Closed smmercuri closed 2 months ago
As long as we do not have "string builder" like tools in Maxima one has to wonder if the way to deal with this would be to use file-IO as that must surely be buffered and able to deal with this type of load. Basically, we could "simply" write out a file and read the end result back in. We already have the temp directory for the plots, so we have a place to write into, and many installs even use ramdisks for that directory, so disk wear or speed should not be a major issue.
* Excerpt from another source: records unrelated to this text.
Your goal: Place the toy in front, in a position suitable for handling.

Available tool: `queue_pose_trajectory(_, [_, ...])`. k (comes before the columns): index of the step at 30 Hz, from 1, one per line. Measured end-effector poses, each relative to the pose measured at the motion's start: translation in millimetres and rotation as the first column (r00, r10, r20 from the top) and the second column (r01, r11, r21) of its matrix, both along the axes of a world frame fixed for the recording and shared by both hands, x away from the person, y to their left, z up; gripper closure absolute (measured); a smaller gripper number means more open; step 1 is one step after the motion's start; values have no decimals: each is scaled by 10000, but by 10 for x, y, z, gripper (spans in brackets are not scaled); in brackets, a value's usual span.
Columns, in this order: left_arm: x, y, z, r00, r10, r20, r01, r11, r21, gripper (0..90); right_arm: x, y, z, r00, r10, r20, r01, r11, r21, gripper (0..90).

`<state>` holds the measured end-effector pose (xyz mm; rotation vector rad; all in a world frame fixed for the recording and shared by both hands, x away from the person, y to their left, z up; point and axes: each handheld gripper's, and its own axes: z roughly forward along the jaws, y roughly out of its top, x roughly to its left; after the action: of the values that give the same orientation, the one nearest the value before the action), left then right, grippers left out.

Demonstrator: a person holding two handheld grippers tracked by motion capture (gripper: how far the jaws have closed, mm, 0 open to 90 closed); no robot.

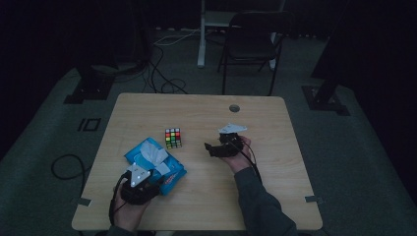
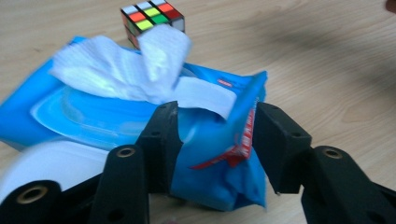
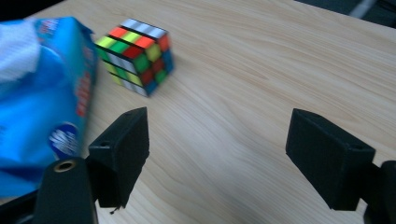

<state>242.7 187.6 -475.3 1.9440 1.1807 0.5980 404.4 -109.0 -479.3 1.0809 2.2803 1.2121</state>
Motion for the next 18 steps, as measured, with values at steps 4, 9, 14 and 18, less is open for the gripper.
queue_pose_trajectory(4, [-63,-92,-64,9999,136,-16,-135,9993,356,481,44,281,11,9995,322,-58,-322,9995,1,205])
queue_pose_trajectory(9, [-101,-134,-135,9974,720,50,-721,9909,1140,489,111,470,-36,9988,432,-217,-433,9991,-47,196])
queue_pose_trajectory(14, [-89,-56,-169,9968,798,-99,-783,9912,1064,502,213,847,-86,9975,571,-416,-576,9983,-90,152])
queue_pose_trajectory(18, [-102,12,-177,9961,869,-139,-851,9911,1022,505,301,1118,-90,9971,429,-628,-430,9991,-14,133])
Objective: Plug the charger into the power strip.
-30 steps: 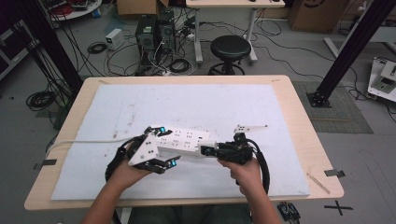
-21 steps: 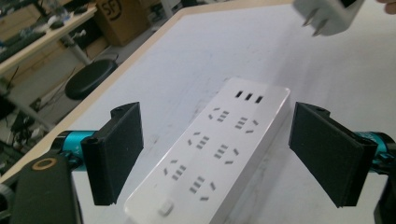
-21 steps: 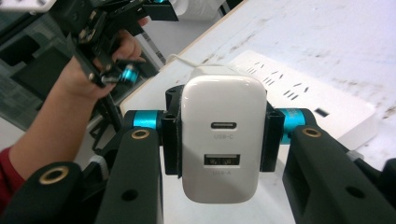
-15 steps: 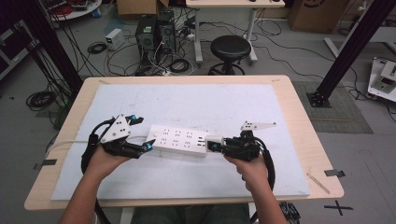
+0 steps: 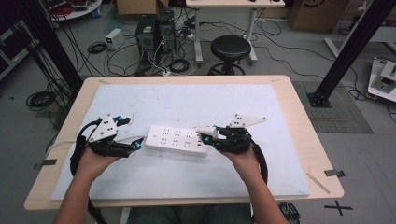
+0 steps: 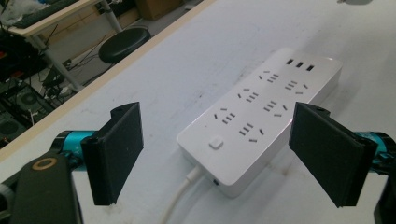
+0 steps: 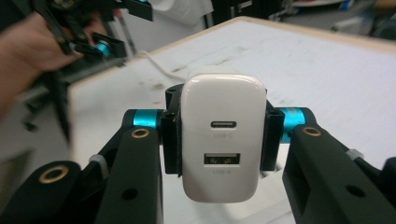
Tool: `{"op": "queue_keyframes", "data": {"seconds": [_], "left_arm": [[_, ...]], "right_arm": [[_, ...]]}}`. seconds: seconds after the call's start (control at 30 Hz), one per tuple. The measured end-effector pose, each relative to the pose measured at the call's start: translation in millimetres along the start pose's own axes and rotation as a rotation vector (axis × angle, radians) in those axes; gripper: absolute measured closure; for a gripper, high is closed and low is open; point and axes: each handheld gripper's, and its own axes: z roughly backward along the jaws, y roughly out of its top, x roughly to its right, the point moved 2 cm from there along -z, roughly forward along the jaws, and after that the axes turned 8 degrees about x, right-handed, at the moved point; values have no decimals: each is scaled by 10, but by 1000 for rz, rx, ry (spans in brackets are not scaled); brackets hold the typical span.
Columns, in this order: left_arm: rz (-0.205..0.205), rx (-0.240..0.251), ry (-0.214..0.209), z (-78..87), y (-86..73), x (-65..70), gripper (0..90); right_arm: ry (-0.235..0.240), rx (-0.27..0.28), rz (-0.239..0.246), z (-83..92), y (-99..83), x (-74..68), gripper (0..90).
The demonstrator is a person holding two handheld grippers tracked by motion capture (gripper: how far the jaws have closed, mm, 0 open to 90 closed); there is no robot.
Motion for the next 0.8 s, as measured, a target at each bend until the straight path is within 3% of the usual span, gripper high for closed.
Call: {"op": "queue_keyframes", "data": {"seconds": [0.2,0.37,0.6,0.8], "left_arm": [[9,-21,14,87,-80,-37,177],[10,-28,21,128,-125,-52,177],[12,-29,26,165,-159,-71,177],[13,-39,22,185,-210,-77,177]], "right_arm": [[-47,-87,135,-150,83,12,630],[-44,-185,234,-280,144,18,630],[-20,-326,307,-431,240,63,630],[-10,-412,360,-536,339,114,630]]}}
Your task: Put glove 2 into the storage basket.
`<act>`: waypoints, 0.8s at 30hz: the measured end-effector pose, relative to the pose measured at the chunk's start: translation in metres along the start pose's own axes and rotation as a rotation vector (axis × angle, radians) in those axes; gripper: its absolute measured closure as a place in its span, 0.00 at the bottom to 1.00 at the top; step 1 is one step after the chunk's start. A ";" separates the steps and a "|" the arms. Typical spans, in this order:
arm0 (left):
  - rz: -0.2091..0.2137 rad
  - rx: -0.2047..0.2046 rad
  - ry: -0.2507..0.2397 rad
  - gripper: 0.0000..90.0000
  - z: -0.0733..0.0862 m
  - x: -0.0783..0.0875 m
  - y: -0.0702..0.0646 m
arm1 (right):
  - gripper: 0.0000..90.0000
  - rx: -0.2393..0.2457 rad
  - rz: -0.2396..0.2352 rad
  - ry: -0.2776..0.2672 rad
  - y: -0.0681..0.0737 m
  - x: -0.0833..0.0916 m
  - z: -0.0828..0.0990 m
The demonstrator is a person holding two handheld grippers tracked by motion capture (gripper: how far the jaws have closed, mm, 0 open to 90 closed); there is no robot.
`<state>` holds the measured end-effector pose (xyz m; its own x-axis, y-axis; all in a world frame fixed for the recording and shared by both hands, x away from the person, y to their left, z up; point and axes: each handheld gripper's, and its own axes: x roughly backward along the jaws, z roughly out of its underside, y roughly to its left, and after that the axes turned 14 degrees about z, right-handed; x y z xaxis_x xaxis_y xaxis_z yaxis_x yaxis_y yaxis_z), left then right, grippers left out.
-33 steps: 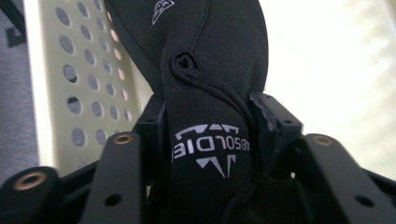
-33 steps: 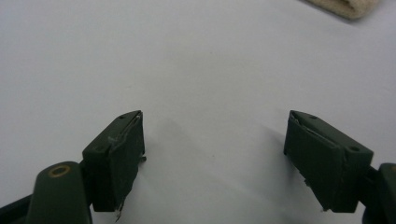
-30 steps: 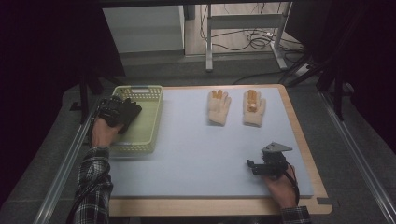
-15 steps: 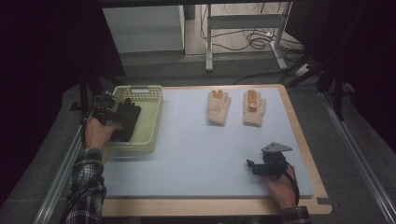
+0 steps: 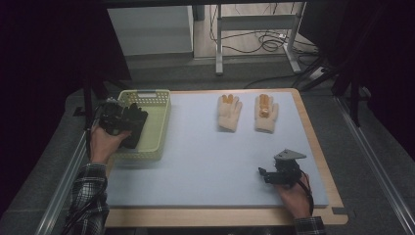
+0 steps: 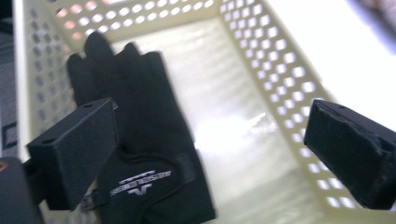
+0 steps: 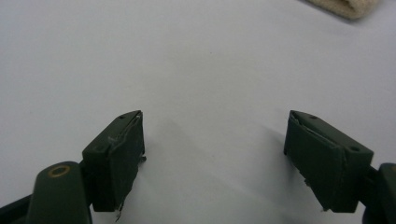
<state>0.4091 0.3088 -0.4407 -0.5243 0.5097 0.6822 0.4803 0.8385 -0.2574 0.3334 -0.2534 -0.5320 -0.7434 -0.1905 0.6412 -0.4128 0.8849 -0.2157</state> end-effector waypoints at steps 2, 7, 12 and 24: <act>0.032 -0.012 -0.023 0.02 0.001 0.003 -0.008 | 0.22 -0.001 0.000 0.000 0.000 0.000 0.000; 0.089 -0.058 -0.055 0.01 0.003 0.008 -0.026 | 0.22 0.000 0.001 0.000 0.000 0.000 0.000; 0.127 -0.113 -0.069 0.00 0.007 0.011 -0.049 | 0.22 0.000 0.001 0.001 0.000 0.000 0.000; 0.165 -0.275 -0.065 0.00 0.022 0.003 -0.100 | 0.22 0.001 0.001 0.003 0.000 0.000 0.000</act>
<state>0.3440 0.2309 -0.4278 -0.4631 0.6529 0.5994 0.7299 0.6646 -0.1600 0.3333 -0.2533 -0.5318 -0.7424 -0.1886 0.6428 -0.4128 0.8845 -0.2172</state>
Although it would slow down small object handling it should lower the times for large objects quite significantly.
Basically, if we have a logic that can turn whatever we need into a sequence of string fragments then we can simply push those fragments out to a file or other stream and read them back if need be.
Indeed, this is one approach we have been thinking about. An issue here is that character output occurs out-of-order due to traversing Maxima trees (@sangwinc can correct me/add more here on this approach), but this would be a great approach for this if we can figure this out.
Another "quick-fix" approach that seems to help a little bit is to break the string containing the variable up into batches of length 64 (i.e., the maximum number of arguments allowed for Maxima functions), and pass these all to sconcat
at once. This can be found here. I've tested this and appears to speed things up fairly significantly, but as we might expect it still becomes quadratic at some point. It is also failing 11 answer tests in mysterious ways, which I'm currently digging into.
Please note that 64 is only a limit when running with GCL. Have you tried the whole thing with CLISP or SBCL? I have seen large data arrays, and they have not had that large of an impact on performance when running on SBCL. It would be a shame if this is just a GCL thing that, when fixed, makes others slower.
stackjson_stringify
has quadratic growth in the size of a single Maxima variable (e.g., a two-dimensional array) which is causing timeouts. This can be a problem for statistics questions which involve generating datasets as two-dimensional arrays in Maxima.